Jon Minton’s Blog - Part Eight: Guessing what a landscape looks like by feeling the curves beneath our feet

Recap

The previous post, perhaps the toughest of the series, showed how some special settings within R’s numerical optimisation optim() function can be used to estimate how much uncertainty there is in our estimates of the the model parameters \(\beta\). We covered the concept that information and uncertainty are inversely related: the more information we have, the less uncertain we are, and vice versa. We estimated parameter uncertainty around the point that maximised (log) likelihood by asking the algorithm to take small steps from this highest point in different directions (dimensions, in effect variables), and report how steep the fall is in different directions. Steeper falls along a dimension imply less uncertainty and so more more information and narrower confidence intervals; as usual, the converse is also true. The component returned by optim() which reports the results of this ‘stepping out’ is a square matrix called the Hessian, which can be inverted to produce estimates of the variances and covarainces of each of the parameters being estimated in our model.

Aim

The aims of this post are to show how estimates of uncertainty around the point estimates produced from the Hessian, based around the curvature measured around the point of maximum likelihood, are similar to those produced using a much more extensive (and computationally intensive) interrogation of the likelihood surface using a grid-search approach.

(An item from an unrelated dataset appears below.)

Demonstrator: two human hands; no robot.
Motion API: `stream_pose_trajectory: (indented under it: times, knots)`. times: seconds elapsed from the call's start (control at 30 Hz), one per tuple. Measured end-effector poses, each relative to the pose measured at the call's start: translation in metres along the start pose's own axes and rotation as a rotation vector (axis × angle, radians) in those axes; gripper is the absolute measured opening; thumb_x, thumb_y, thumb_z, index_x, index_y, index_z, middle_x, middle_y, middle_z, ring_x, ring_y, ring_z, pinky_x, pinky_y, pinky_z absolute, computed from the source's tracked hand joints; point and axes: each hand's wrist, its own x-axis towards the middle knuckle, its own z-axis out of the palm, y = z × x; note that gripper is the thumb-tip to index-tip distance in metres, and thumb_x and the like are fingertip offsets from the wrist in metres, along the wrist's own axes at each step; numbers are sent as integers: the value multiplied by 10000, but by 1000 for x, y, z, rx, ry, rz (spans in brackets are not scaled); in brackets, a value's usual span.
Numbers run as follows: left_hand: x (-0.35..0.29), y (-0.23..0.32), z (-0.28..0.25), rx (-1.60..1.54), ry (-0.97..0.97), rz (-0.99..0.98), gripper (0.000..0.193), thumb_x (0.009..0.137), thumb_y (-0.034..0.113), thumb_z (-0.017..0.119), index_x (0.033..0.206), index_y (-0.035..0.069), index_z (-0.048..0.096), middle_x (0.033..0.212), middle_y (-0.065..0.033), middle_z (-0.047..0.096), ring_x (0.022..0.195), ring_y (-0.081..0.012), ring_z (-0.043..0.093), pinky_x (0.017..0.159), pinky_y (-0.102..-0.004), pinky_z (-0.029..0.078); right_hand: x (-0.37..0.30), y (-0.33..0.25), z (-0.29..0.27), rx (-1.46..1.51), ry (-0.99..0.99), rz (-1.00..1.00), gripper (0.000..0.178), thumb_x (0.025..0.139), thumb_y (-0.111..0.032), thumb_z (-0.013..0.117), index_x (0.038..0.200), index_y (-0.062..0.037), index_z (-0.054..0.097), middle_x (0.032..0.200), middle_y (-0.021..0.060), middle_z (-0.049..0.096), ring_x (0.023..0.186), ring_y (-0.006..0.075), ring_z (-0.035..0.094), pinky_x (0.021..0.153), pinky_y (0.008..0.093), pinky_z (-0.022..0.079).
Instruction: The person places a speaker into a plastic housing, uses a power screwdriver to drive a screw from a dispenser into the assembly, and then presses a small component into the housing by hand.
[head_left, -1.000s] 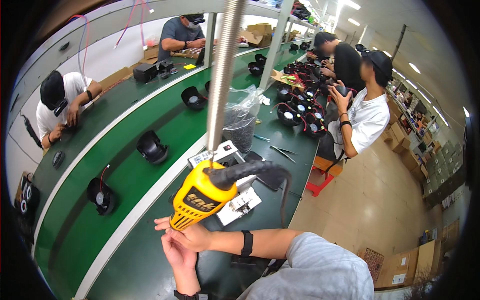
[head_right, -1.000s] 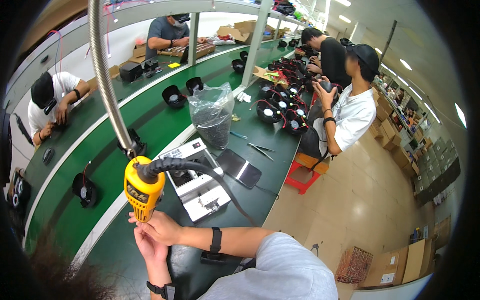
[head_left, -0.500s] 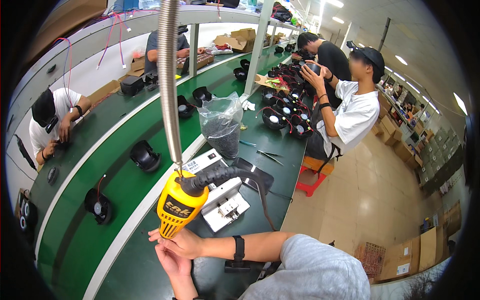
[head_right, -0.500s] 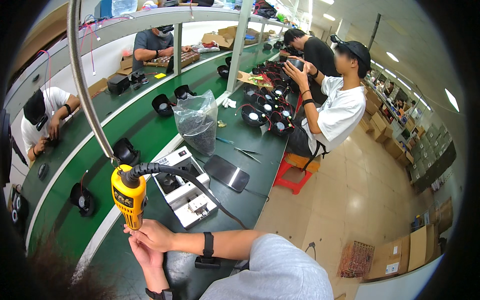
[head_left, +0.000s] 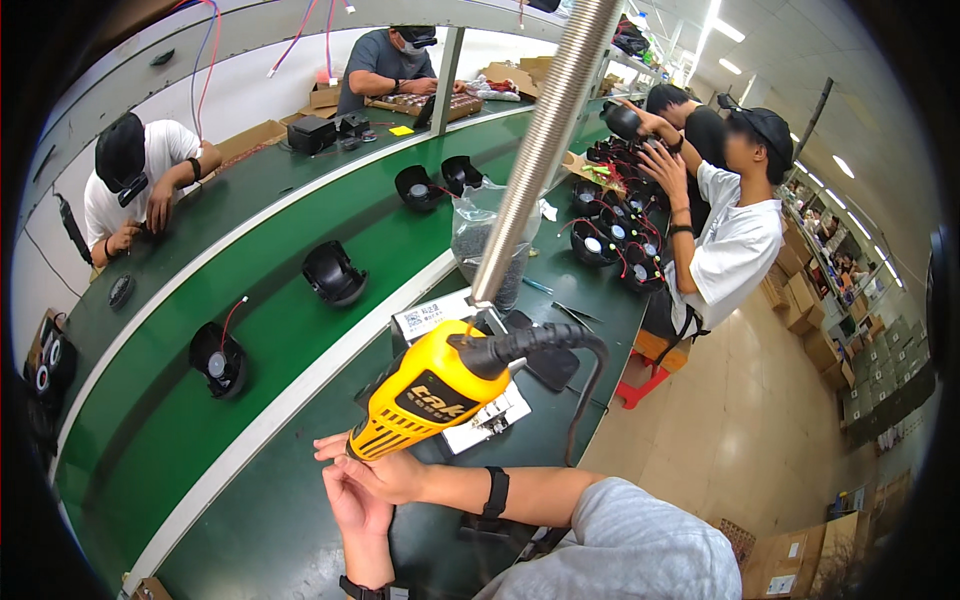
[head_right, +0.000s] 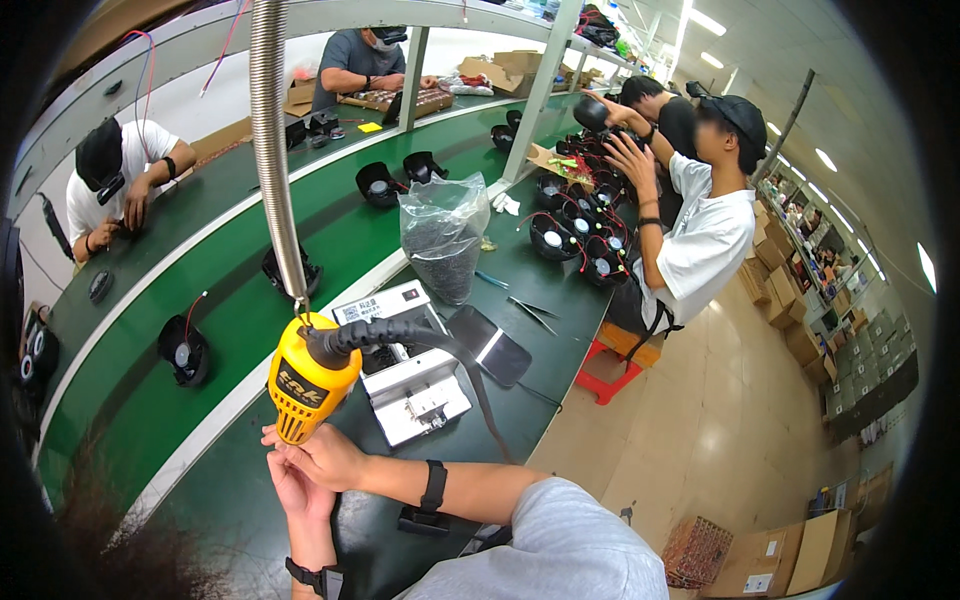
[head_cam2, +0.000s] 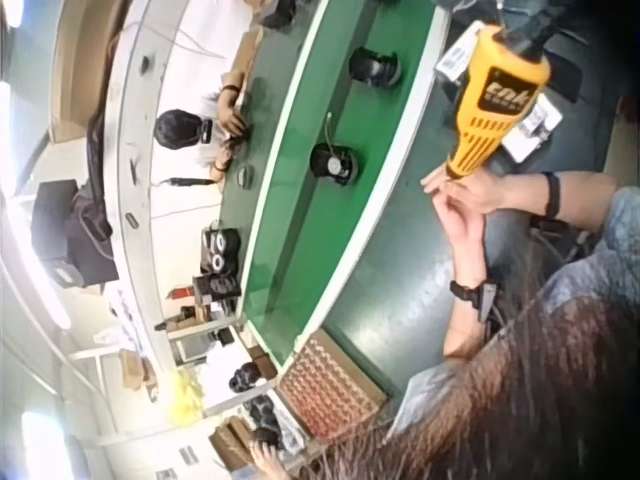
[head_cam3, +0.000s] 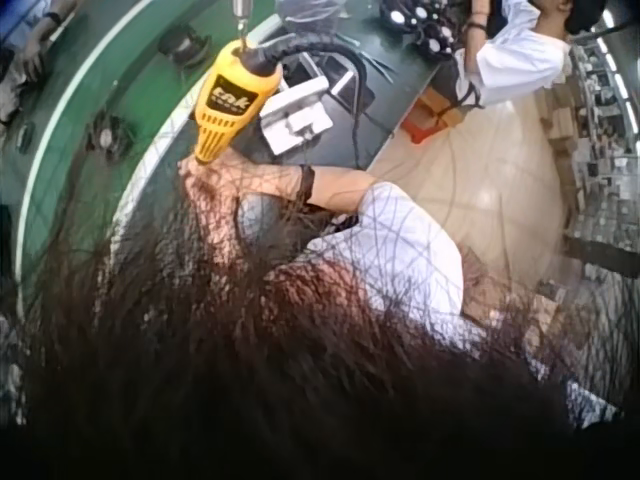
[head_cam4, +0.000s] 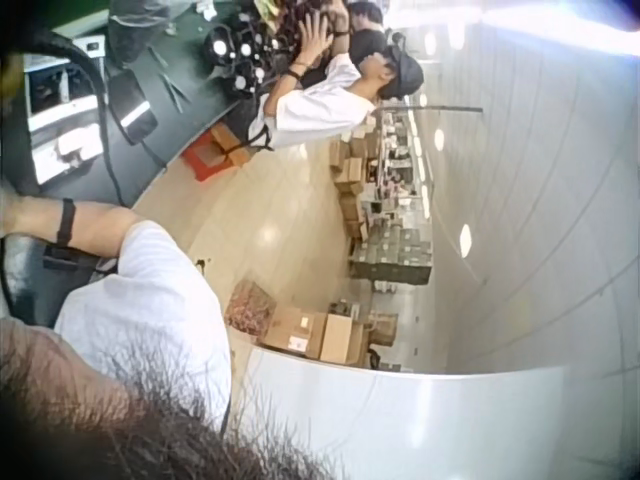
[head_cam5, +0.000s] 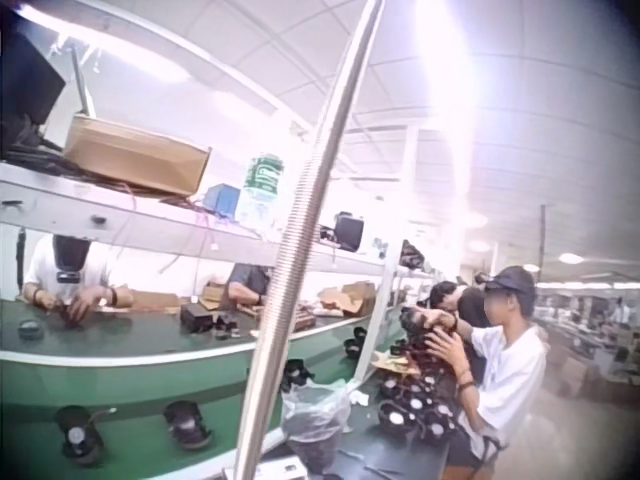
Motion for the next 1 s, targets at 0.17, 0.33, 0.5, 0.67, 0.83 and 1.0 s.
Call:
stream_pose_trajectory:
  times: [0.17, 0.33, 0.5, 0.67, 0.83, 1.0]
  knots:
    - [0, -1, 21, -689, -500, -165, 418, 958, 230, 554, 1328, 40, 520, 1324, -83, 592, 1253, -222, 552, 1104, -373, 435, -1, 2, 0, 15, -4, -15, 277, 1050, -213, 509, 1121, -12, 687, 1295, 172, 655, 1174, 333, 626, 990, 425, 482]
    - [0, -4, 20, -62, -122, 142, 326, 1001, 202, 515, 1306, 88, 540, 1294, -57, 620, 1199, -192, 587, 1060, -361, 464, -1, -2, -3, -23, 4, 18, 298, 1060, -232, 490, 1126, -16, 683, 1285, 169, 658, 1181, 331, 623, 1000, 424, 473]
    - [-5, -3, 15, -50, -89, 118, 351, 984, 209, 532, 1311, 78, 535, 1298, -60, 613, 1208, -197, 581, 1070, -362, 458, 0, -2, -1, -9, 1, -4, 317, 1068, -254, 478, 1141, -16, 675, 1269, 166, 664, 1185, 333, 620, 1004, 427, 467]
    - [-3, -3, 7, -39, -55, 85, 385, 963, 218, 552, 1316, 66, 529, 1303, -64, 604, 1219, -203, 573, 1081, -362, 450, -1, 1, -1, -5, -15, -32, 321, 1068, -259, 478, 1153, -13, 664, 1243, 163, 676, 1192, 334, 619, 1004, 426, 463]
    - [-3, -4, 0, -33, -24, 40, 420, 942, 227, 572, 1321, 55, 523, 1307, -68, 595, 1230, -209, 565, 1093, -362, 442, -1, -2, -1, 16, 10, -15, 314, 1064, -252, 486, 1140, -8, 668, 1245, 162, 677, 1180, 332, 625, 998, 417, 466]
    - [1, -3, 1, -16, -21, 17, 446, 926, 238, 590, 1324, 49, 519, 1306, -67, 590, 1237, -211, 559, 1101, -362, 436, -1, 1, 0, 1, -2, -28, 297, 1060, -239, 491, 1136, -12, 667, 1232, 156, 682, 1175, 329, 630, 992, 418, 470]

It will also show how representations of joint uncertainty for parameter values can be generated using the multivariate normal distribution.

Comparing inferred and observed likelihood surfaces

Let’s return once again to the toy dataset used in the last two posts, whose true parameters we know because we made them up; and also the log likelihood function:

Code

llNormal <- function(pars, y, X){
    beta <- pars[1:ncol(X)]
    sigma2 <- exp(pars[ncol(X)+1])
    -1/2 * (sum(log(sigma2) + (y - (X%*%beta))^2 / sigma2))
}

Code

# set a seed so runs are identical
set.seed(7)
# create a main predictor variable vector: -3 to 5 in increments of 1
x <- (-3):5
# Record the number of observations in x
N <- length(x)
# Create a response variable with variability
y <- 2.5 + 1.4 * x  + rnorm(N, mean = 0, sd = 0.5)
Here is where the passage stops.